Source records —
= Beginning of Section =
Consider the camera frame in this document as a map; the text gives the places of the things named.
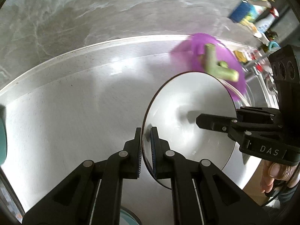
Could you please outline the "person's right hand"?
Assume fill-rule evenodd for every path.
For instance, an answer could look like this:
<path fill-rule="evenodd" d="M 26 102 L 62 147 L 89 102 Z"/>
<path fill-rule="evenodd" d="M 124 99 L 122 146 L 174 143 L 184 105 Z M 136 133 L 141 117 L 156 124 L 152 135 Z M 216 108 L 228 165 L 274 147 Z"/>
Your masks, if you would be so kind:
<path fill-rule="evenodd" d="M 291 167 L 265 160 L 260 181 L 260 191 L 269 193 L 275 180 L 290 181 L 288 187 L 295 187 L 299 182 L 299 170 L 296 170 L 296 168 L 297 166 Z"/>

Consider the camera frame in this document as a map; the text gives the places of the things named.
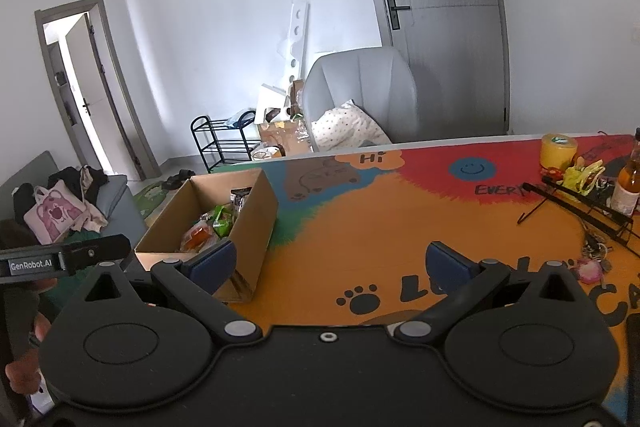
= End of Section =
Assignment —
All records above must be copied exactly, though the pictures they hold are to be left out.

Exercise response —
Consider the camera frame in this document as a map; the text gives the places of the things named.
Could you please outline the "person's right hand"?
Assume fill-rule evenodd for every path.
For instance, an answer could look like this:
<path fill-rule="evenodd" d="M 26 102 L 62 147 L 89 102 Z"/>
<path fill-rule="evenodd" d="M 124 99 L 122 146 L 174 143 L 184 105 Z M 136 133 L 141 117 L 156 124 L 152 135 Z M 216 108 L 228 165 L 274 147 Z"/>
Your masks, if you would be so kind:
<path fill-rule="evenodd" d="M 291 167 L 265 160 L 260 181 L 260 191 L 269 193 L 275 180 L 290 181 L 288 187 L 295 187 L 299 182 L 299 170 L 296 170 L 296 168 L 297 166 Z"/>

Consider the camera frame in this document as a map; the text gives the places of the things named.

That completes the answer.